When deployed correctly, AI can reduce administrative burdens, streamline communication, and provide meaningful support for clinicians’ workflows and decision-making. Pilots are crucial because they demonstrate whether AI tools can actually deliver these improvements in practice. But they must be rigorously implemented and measured. Not all AI is created equal; choosing the right tool for the right job is key, but more important is how leaders set the conditions for success once they adopt the tools. Without clear goals and shared accountability, AI pilots can quickly become an exercise in hope rather than strategy.

This is an expensive way to innovate. Artificial intelligence is powerful, but it requires structure to succeed. Three disciplines could reverse its current trajectory.

Three major disciplines of artificial intelligence

First, design discipline. Before agreeing to another pilot, healthcare leaders must define the purpose of the tool, what problem it solves, when to use it, and where it fits into the workflow. Most importantly, leaders should ask why they need it. Without the answer to this question as a guiding principle, measurement becomes impossible and adoption can lag or even fail entirely.

Second, result discipline. Every pilot project should start with a definition of success based on the organization’s priorities—a definition that is both specific and measurable. It may reduce report turnaround time, reduce administrative burden, or improve patient access. For example, an AI model designed to flag patients at risk for breast cancer and encourage follow-up would need to demonstrate its ability to successfully flag risk, schedule patients for critical follow-up care, and detect potential cancers earlier.

Finally, the discipline of partnership. As with any solution, the easiest option is to default to the vendor that is the largest or already has the broadest catalog. But size and scale alone don’t guarantee success—far from it. In fact, as MIT proposes in its recent paper, general-purpose Gen AI tools tend to fail precisely because they are not designed for the complexity of specific workflows. In healthcare, these workflows are especially complex. Successful organizations will select partners who understand their domain, help define results, and share responsibility for results.

In other words, don't choose the cheapest or largest solution. Choose the right one. If you make the wrong choice, you're essentially running a self-developed project and assuming all costs and risks. Make the right choices and you're building a path to sustainable success.

AI in healthcare won’t fail because the technology is bad or broken. It failed because policymakers stepped in without discipline, framework or the right partners. The hidden costs of “free” are too high to keep learning the same lessons.

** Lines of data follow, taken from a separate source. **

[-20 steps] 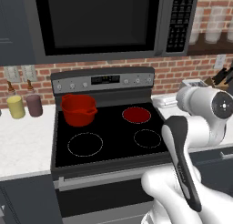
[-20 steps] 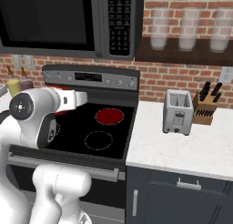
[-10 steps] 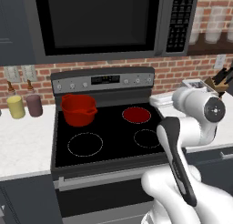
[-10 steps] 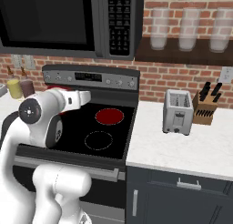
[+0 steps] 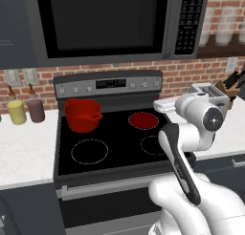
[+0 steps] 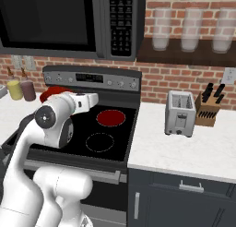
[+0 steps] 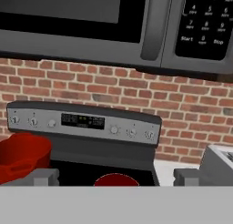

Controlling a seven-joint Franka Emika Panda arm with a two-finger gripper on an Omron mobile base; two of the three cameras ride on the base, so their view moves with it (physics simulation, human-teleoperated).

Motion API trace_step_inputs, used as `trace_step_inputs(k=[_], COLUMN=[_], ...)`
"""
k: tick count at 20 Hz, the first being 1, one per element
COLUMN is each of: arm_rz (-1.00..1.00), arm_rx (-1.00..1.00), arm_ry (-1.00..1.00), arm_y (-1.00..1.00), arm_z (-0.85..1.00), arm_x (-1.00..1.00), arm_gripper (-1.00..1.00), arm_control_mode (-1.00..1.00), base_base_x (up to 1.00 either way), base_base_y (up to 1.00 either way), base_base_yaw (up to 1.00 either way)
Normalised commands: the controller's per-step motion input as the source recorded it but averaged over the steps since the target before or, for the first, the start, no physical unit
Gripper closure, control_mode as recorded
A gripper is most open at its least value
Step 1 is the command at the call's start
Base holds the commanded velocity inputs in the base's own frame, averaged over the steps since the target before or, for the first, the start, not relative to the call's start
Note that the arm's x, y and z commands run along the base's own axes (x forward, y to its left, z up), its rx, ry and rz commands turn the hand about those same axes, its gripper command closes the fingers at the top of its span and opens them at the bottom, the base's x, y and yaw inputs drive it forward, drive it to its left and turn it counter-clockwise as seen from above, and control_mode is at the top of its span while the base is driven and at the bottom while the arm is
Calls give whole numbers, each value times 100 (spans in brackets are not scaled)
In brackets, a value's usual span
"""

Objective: Turn off the rear right burner of the stove.

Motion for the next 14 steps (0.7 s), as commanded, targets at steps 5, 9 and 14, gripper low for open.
trace_step_inputs(k=[5, 9, 14], arm_rz=[3, 3, 1], arm_rx=[0, 0, 0], arm_ry=[-4, -1, -1], arm_y=[-16, -13, -4], arm_z=[-10, -4, -4], arm_x=[49, 47, 46], arm_gripper=[-100, -100, -100], arm_control_mode=[-100, -100, -100], base_base_x=[0, 0, 0], base_base_y=[0, 0, 0], base_base_yaw=[0, 0, 0])
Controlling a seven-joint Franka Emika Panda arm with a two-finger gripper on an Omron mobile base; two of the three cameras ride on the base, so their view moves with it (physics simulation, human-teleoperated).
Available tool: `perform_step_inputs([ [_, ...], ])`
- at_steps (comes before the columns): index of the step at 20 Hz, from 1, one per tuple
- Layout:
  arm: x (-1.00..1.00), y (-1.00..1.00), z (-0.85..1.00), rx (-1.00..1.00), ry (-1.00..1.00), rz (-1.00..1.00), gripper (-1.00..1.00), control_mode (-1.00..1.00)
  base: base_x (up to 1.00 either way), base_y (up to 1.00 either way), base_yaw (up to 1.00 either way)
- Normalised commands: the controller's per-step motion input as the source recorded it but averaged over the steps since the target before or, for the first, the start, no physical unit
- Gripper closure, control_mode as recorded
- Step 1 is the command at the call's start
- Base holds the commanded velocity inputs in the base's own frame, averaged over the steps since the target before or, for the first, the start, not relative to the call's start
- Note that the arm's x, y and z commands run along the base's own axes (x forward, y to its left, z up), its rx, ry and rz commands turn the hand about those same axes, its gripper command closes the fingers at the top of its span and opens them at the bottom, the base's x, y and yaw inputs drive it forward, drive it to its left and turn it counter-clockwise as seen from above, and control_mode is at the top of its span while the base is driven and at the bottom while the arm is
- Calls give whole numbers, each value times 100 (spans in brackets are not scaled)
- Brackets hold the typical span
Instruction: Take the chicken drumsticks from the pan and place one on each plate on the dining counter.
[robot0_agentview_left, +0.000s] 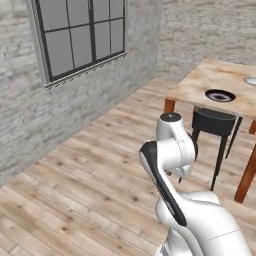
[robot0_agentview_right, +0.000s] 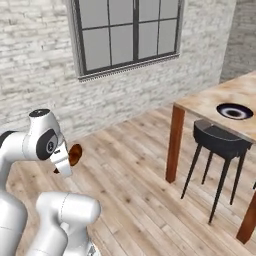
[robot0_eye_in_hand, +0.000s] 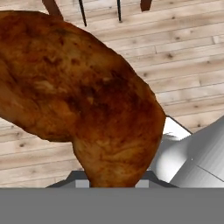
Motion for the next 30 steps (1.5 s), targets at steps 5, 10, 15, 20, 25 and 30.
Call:
perform_step_inputs([
  [5, 0, 0, 0, 0, 0, 0, 100, 100, 92, -55, -2],
  [10, 0, 0, 0, 0, 0, 0, 100, 100, 91, -34, -15],
  [15, 0, 0, 0, 0, 0, 0, 100, 100, 82, -30, -24],
  [20, 0, 0, 0, 0, 0, 0, 100, 100, 67, -23, -38],
  [25, 0, 0, 0, 0, 0, 0, 100, 100, 52, -5, -61],
  [30, 0, 0, 0, 0, 0, 0, 100, 100, 76, 12, -39],
])
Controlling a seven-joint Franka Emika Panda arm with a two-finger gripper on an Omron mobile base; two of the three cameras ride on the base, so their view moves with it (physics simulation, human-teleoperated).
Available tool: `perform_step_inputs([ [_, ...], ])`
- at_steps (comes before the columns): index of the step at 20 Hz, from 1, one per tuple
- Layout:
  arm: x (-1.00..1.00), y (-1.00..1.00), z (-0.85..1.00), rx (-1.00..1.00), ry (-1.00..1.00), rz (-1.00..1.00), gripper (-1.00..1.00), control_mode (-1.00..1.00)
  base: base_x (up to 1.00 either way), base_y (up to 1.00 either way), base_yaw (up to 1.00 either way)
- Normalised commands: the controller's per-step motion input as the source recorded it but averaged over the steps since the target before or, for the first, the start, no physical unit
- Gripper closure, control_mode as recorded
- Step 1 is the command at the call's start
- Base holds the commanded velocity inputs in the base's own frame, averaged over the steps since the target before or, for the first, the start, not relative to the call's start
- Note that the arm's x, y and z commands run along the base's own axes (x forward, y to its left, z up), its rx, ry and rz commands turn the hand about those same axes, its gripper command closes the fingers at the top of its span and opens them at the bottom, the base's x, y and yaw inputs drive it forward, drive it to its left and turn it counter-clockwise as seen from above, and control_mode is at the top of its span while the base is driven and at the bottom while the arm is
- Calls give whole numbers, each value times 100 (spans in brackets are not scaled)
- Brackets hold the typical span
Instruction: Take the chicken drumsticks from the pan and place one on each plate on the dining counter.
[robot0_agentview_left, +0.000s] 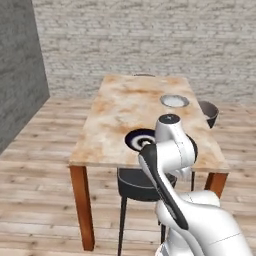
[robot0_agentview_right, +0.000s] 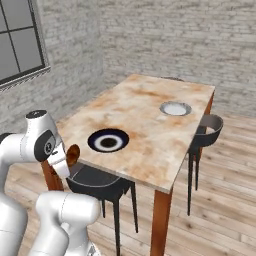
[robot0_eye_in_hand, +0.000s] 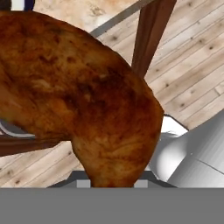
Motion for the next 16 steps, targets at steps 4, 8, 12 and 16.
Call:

Photo: Damon_Moss, Getty Images


Demetri Giannikopoulos is chief innovation officer at Rad AI, a leader in generative artificial intelligence in healthcare. He has more than 20 years of experience in healthcare technology, focused on driving the adoption of artificial intelligence in complex clinical environments, and has deep expertise in leveraging artificial intelligence as a tool to help bridge the gap between regulatory requirements, innovative artificial intelligence products, and provider needs. Demetri has contributed to national guidance such as BRIDGE, a framework designed to accelerate the adoption of artificial intelligence in healthcare, and serves as a working group member of the Health Artificial Intelligence Alliance. He also serves as a patient advocate on the ACR's Patient- and Family-Centered Care Quality Experience Committee and as a Patient-Centered Outcomes Research Institute (PCORI) Ambassador.